Un tema frecuente en su libro es la historia. Uno siempre está partido por la historia, acaba de decir. Cada poema de su libro es una pequeña historia con un personaje atravesado por la historia general, en un entramado muy poco hospitalario. ¿Hay fatalismo en su poesía?
–Es posible, quizá no pueda quitarme la presunción de que, de un modo u otro, estamos siempre embarrados por la porquería que triunfa, como si cierta determinación cruel guiara el curso de la historia con independencia de la voluntad de sus protagonistas, de una parte de sus protagonistas, al menos. En mi libro anterior, Lomas del Mirador, un texto –Riachuelo– traza una épica, la idea de un 17 de Octubre permanente, una sublevación permanente. Los excluidos, alojados en el lado bárbaro, incivil, del país, una masa de gente desestimada, sobrante, subalimentada, intenta cruzar el Riachuelo y acceder a los beneficios de la ciudad luminosa. Como suele suceder, son repelidos por un ejército sofisticado e impaciente. Pero la invasión no se detiene. La gente es asesinada, pero más gente avanza y avanza, no deja de avanzar y ser vencida, permanentemente vencida por un ejército que especializa cada vez más sus métodos de purga y rastrillaje, gente que brota incansable del agua sucia del Riachuelo fatalmente repelida por un ejército cuyo poder de eficacia crece cuanto más se lo pone a prueba. Algunos logran atravesar el fatídico río. Pero esto enfurece aún más al represor, que extrema sus métodos de masacre con tecnologías súper sofisticadas y multiplica los envíos hacia la orilla marginal de los excedentes inutilizables del feudalismo democrático. Esta es para mí la escena histórica básica. Cambian las circunstancias, cambia la deformidad del dolor, cambia el encierro y cambia el discurso aleccionador; también cambia la astucia de la razón y sus argumentos. Pero el espectáculo es básicamente el mismo. El crimen siempre se traga la dialéctica.
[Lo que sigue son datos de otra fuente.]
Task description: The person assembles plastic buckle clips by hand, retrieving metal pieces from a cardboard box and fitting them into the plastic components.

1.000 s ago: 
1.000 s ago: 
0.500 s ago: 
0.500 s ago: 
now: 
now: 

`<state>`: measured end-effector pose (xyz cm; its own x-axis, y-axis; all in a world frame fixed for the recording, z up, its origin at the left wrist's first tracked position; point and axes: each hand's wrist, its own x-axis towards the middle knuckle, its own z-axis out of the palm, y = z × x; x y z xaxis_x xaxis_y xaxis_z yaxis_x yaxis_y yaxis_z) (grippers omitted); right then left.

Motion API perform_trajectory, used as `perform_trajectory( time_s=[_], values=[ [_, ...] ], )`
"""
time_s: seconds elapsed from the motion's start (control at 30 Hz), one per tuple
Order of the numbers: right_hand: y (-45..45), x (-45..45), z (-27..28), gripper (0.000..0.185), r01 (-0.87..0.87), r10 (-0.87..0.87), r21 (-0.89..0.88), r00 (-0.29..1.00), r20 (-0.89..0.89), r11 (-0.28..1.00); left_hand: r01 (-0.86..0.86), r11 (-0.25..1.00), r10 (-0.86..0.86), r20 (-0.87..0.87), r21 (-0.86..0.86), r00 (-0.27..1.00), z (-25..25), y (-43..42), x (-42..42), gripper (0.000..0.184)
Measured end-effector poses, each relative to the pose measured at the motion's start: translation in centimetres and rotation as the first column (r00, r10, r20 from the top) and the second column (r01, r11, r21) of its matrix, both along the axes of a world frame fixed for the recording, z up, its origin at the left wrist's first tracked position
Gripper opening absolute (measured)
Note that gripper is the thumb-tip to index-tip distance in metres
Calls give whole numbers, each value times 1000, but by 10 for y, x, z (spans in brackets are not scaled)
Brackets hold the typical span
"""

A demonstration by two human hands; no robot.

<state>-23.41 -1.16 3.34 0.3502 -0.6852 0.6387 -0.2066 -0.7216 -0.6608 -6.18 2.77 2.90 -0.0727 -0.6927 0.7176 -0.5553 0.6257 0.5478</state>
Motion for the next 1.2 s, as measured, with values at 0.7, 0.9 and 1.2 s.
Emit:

Y está el fatalismo que nos lleva al hoyo. “La Güesa, la Cierta, la Calva, la Muerte”, dice en un poema.
–El hablar popular, y más aún el marginal, conjuran lo ominoso bajo el disfraz de palabras, qué sé yo, atenuadoras. Es como distraer a la muerte, hacerle una gambeta, una morisqueta burlona, reírse de ella para mantenerla alejada.
¿Está atento a las novedades o relee?
–Releo, sí. Además, durante ocho años edité con Ricardo Herrera una revista, Hablar de poesía. Argentina es un país de grandes poetas, algunos reconocidos, otros injustamente relegados, como Horacio Pilar, Federico Gorbea, Raúl Santana, Hugo Savino. Leo con mucho placer los ensayos de Kristeva, Grüner, Ritvo, Jinkis, Diego Tatián. Leo los textos escondidos, inéditos, de Lucas Fragasso, Aquiles Ferrario. De escribir novela, haría un Narrar mestizo con Gusmán, Raschella, Chejfec, Cohen, Muxica.
De no escribir poesía, ¿qué le hubiera gustado hacer?
–Me parece que cantar, ser un cantor nacional. O tocar el bandoneón. Y ya que estamos, ¿por qué no pintor? Entonces podría mestizarme con Stupía, De Marziani, Gorriarena y Santoro.